Грустно сощурившись, Такаси смотрит на фазанов, и кажется, что его пылающие щеки излучают не только рассеянный свет снега, но и прорывающийся наружу кипящий в нем жар. И голосом, несомненно напоминающим тот, каким он говорил тогда в Нью-Йорке те слова моему товарищу, он сказал:
— Я спросил: «Сказать правду?» Это строка из стихотворения одного молодого поэта. Я тогда все время ее повторял. Я думал об одной абсолютной правде, высказав которую человек становится перед выбором: быть кем-то убитым, покончить с собой, сойти с ума и превратиться в нечеловека, чудовище, на которое невозможно смотреть без ужаса. Эта правда, когда она вертится на языке, все равно что в кармане готовая взорваться бомба, и освободиться от нее невозможно, — вот какая это правда. Ты думаешь, Мицу, человек из плоти и крови найдет когда-нибудь в себе мужество сказать такую правду?

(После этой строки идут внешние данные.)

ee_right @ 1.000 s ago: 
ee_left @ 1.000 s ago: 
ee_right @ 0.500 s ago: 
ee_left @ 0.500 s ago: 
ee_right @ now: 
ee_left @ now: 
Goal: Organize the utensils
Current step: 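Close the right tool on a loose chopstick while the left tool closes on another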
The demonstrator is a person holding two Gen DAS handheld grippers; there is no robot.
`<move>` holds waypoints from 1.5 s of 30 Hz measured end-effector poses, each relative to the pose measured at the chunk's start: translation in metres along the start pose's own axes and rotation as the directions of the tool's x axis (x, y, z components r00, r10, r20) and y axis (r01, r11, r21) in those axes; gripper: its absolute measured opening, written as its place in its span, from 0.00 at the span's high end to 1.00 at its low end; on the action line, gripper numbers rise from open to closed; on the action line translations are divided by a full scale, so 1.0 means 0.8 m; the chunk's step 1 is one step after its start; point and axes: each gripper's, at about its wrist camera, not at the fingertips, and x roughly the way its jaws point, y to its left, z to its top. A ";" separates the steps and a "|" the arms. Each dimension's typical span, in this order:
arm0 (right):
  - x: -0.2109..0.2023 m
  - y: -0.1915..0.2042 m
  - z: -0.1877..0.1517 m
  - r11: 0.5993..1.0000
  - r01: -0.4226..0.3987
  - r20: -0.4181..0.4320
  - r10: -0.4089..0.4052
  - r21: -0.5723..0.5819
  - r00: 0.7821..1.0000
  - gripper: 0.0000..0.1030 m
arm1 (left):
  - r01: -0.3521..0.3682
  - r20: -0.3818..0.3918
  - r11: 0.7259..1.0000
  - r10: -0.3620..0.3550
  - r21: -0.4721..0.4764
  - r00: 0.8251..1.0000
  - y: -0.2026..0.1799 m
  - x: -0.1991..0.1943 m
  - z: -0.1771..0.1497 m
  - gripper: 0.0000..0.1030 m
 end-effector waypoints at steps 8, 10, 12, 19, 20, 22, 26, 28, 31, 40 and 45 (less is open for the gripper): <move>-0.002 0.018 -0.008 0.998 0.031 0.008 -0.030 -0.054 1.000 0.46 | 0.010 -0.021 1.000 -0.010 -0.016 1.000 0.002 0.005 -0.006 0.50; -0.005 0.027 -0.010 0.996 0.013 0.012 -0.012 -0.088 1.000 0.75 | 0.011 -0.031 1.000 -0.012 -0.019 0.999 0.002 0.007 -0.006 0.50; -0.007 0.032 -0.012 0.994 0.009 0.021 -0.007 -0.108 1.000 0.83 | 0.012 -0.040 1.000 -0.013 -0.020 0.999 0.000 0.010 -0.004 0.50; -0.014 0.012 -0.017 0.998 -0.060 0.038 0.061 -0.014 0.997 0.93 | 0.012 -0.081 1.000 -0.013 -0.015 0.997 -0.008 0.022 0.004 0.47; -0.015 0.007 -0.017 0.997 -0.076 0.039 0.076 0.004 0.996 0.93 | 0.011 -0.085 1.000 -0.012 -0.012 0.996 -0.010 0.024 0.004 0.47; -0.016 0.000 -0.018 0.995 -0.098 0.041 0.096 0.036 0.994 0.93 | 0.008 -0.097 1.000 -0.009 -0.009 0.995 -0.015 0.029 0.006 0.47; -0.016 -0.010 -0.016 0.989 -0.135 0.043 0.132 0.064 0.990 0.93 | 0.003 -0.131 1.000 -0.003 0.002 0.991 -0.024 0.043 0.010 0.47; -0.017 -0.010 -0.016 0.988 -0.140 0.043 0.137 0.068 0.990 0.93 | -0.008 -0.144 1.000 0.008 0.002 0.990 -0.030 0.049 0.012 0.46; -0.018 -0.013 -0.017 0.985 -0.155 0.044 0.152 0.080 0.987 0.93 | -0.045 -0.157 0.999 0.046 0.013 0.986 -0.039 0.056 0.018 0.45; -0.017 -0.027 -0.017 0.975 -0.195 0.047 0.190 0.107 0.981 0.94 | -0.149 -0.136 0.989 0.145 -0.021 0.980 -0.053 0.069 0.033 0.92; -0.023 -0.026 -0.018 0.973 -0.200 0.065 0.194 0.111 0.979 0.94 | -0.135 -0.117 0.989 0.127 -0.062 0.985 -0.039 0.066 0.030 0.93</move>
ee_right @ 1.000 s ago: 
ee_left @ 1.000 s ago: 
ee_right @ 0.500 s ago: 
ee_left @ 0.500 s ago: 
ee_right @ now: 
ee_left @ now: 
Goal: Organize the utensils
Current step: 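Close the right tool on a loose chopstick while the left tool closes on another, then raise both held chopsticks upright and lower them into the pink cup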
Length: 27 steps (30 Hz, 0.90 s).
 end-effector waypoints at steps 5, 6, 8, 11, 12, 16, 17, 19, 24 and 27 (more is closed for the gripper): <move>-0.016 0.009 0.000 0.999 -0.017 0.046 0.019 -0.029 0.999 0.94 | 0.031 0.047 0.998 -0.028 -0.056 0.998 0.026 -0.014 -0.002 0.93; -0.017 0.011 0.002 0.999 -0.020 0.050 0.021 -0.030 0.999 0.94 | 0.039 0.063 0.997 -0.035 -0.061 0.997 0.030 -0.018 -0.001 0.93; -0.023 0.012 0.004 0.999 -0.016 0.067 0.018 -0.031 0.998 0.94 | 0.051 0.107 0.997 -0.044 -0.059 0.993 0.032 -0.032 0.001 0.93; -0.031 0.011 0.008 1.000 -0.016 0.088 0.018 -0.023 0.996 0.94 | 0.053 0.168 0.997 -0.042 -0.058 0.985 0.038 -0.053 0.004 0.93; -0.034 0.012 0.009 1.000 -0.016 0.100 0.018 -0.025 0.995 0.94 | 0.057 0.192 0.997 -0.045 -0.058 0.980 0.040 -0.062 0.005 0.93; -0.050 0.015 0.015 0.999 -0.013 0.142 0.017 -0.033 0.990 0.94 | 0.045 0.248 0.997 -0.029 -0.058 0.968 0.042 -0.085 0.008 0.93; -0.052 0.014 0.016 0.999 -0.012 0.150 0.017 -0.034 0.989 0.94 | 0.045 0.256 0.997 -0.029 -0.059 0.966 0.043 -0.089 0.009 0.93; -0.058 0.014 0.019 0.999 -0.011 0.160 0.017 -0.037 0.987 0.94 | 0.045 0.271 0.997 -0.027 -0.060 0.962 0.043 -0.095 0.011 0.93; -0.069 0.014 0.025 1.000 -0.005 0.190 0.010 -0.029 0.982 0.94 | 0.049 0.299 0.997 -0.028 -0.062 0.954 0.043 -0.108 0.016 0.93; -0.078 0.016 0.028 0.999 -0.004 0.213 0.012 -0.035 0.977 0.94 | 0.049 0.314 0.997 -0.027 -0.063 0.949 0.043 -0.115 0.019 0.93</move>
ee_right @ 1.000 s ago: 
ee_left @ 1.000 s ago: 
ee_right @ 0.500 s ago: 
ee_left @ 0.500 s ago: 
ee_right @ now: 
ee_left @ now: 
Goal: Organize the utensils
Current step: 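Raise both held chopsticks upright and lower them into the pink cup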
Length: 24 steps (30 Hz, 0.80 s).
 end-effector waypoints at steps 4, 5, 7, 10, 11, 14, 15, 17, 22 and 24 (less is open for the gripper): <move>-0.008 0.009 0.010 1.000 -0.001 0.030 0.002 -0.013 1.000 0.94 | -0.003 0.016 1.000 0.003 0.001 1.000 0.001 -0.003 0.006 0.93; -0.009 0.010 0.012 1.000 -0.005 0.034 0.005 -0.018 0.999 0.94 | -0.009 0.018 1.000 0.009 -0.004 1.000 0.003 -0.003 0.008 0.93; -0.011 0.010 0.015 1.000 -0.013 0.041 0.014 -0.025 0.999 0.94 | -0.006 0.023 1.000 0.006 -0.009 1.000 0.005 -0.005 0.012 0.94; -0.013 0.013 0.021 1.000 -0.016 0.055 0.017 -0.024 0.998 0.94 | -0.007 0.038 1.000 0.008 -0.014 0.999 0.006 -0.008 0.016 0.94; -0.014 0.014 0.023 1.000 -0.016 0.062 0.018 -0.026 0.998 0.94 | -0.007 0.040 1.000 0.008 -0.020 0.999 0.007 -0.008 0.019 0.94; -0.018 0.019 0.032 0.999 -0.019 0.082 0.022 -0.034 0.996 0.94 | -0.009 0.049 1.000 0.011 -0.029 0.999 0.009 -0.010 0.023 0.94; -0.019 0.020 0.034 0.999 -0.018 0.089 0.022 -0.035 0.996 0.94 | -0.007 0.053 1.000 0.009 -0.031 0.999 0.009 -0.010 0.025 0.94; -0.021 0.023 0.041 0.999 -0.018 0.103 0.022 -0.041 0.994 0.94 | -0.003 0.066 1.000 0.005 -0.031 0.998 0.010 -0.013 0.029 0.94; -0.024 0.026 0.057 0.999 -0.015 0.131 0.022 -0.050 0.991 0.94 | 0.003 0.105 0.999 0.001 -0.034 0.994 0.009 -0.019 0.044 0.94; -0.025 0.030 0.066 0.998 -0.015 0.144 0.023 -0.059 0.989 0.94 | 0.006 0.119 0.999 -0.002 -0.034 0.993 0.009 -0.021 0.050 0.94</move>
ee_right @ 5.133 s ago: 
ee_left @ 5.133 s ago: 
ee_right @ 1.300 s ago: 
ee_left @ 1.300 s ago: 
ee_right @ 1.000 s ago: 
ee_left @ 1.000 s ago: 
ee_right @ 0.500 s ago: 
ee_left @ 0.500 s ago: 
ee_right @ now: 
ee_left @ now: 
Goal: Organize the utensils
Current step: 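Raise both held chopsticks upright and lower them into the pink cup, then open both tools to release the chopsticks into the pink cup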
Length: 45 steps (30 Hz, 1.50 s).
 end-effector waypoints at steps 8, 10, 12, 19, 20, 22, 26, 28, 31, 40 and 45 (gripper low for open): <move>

— Существует, наверное, человек, который, зайдя в тупик, решится сказать правду. Но и сказав ее, он найдет в себе силы жить дальше — его не убьют, он не покончит с собой, не превратится в чудовище, сойдя с ума, — возразил я, смутно догадываясь о причинах внезапной откровенности Такаси.
— Нет, такого быть не может, — решительным тоном Такаси отверг мою точку зрения, явно давая понять, что он много думал над этой проблемой. — Если человек, сказавший правду, может жить дальше не убитый кем-то, не покончив с собой, не превратившись в до крайности несчастное, отвратительное существо, совершенно не похожее на нормального человека, значит, правда, которую он сказал, отличается от готовой вспыхнуть огнем взрывчатой правды, в том смысле, в каком я ее понимаю. Только и всего, Мицу.
— Тогда получается, что у человека, сказавшего правду, которую ты имеешь в виду, нет никакого выхода? — отступая, предложил я компромисс. — А как же писатели? Ведь в их произведениях герой, сказав правду, как правило, продолжает жить, верно?
— Писатели? Да, действительно, у них встречаются, пожалуй, люди, которые, сказав нечто близкое к правде, продолжают жить, и никто их не убивает, и они не сходят с ума. В рамках романа они способны обманывать. Но поскольку роман огражден рамками, то сам факт, что герой может чувствовать себя в безопасности от всего внушающего страх, от всего опасного, от всего постыдного, по существу, обедняет работу писателя. Какую бы насущную правду ни высказывал сам писатель, сознание, что он может в романе сказать все, что хочет, заранее спасает его от яда, которым он воспользовался. Это в конце концов передается и читателю, и он уже ни во что не ставит все описываемое в романе, считая его лишенным живой, кровоточащей души. И тогда оказывается, что все написанное и отпечатанное не содержит правды, какой она мне представляется. Самое большее, с чем можно встретиться в романе, — это с человеком, который, встав в позу, ворвался во тьму вопроса: «Сказать правду?»